Exercise directions: Your output should be the complete listing, repeated exactly.

──────

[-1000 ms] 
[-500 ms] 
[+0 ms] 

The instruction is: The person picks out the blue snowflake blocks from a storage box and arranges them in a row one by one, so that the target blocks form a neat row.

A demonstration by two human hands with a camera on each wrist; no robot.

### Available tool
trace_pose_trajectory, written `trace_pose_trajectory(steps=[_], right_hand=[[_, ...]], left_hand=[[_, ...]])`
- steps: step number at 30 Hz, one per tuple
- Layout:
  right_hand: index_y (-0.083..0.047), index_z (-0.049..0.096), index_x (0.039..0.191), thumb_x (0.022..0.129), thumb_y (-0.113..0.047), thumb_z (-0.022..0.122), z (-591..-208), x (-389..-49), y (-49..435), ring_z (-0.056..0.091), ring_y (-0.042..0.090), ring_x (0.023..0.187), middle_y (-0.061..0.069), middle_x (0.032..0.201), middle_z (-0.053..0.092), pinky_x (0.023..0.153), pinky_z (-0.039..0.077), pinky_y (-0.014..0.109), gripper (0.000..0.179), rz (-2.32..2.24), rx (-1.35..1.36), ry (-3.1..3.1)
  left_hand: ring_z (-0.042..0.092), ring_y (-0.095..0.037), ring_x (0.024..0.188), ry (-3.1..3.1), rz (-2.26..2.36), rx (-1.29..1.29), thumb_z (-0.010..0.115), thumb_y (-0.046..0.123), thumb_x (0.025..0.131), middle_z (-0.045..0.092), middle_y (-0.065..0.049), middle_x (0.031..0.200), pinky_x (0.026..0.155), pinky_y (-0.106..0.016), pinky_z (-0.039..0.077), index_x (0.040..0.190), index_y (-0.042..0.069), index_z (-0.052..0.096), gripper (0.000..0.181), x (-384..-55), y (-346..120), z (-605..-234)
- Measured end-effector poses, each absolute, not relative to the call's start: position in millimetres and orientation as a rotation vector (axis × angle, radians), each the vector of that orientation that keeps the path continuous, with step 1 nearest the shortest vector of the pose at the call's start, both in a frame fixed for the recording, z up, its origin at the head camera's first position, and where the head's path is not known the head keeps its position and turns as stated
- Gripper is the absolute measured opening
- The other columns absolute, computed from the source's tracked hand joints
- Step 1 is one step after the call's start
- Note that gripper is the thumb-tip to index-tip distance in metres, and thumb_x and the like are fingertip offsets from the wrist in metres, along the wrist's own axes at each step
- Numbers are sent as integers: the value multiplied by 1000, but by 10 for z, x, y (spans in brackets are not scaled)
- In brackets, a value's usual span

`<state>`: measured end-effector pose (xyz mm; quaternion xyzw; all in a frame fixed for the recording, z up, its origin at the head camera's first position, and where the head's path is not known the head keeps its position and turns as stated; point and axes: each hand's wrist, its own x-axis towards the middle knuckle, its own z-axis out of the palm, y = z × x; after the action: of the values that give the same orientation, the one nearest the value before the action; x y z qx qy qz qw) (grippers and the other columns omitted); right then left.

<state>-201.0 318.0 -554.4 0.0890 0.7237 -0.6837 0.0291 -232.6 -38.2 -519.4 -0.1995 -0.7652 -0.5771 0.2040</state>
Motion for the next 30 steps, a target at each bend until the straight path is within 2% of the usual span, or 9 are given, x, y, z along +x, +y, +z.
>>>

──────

Answer area:
[-1000 ms] 
[-500 ms] 
[+0 ms] 

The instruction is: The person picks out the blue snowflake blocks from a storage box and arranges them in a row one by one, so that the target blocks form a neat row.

A demonstration by two human hands with a camera on each wrist; no robot.

### Available tool
trace_pose_trajectory, written `trace_pose_trajectory(steps=[_], right_hand=[[_, ...]], left_hand=[[_, ...]])`
- steps: step number at 30 Hz, one per tuple
- Layout:
  right_hand: index_y (-0.083..0.047), index_z (-0.049..0.096), index_x (0.039..0.191), thumb_x (0.022..0.129), thumb_y (-0.113..0.047), thumb_z (-0.022..0.122), z (-591..-208), x (-389..-49), y (-49..435), ring_z (-0.056..0.091), ring_y (-0.042..0.090), ring_x (0.023..0.187), middle_y (-0.061..0.069), middle_x (0.032..0.201), middle_z (-0.053..0.092), pinky_x (0.023..0.153), pinky_z (-0.039..0.077), pinky_y (-0.014..0.109), gripper (0.000..0.179), rz (-2.32..2.24), rx (-1.35..1.36), ry (-3.1..3.1)
  left_hand: ring_z (-0.042..0.092), ring_y (-0.095..0.037), ring_x (0.024..0.188), ry (-3.1..3.1), rz (-2.26..2.36), rx (-1.29..1.29), thumb_z (-0.010..0.115), thumb_y (-0.046..0.123), thumb_x (0.025..0.131), middle_z (-0.045..0.092), middle_y (-0.065..0.049), middle_x (0.031..0.200), pinky_x (0.026..0.155), pinky_y (-0.106..0.016), pinky_z (-0.039..0.077), index_x (0.040..0.190), index_y (-0.042..0.069), index_z (-0.052..0.096), gripper (0.000..0.181), x (-384..-55), y (-346..120), z (-605..-234)
- Measured end-effector poses, each absolute, not relative to the call's start: position in millimetres and orientation as a rotation vector (axis × angle, radians), each the vector of that orientation that keeps the path continuous, with step 1 nearest the shortest vector of the pose at the call's start, both in a frame fixed for the recording, z up, its origin at the head camera's first position, and where the head's path is not known the head keeps its position and turns as stated
- Gripper is the absolute measured opening
- The other columns absolute, computed from the source's tracked hand joints
- Step 1 is one step after the call's start
- Note that gripper is the thumb-tip to index-tip distance in metres, and thumb_x and the like are fingertip offsets from the wrist in metres, along the wrist's own axes at each step
- Numbers are sent as integers: the value multiplied by 1000, but by 10 for z, x, y (spans in brackets are not scaled)
- In brackets, a value's usual span

`<state>`: measured end-effector pose (xyz mm; quaternion xyzw; all in a frame fixed for the recording, z up, its origin at the head camera's first position, and where the head's path is not known the head keeps its position and turns as stated; point and axes: each hand's wrist, its own x-axis towards the middle knuckle, its own z-axis out of the palm, y = z × x; after the action: of the values that give the same orientation, the one nearest the value before the action; x y z qx qy qz qw) (grippers and the other columns omitted); right then left.

<state>-201.0 318.0 -554.4 0.0890 0.7237 -0.6837 0.0291 -232.6 -38.2 -519.4 -0.1995 -0.7652 -0.5771 0.2040</state>
Motion for the next 30 steps, a target at each bend until the straight path is within 2% of the usual span, or 9 are given, x, y, z along +x, +y, +z.
>>>

With that, the exercise is finished.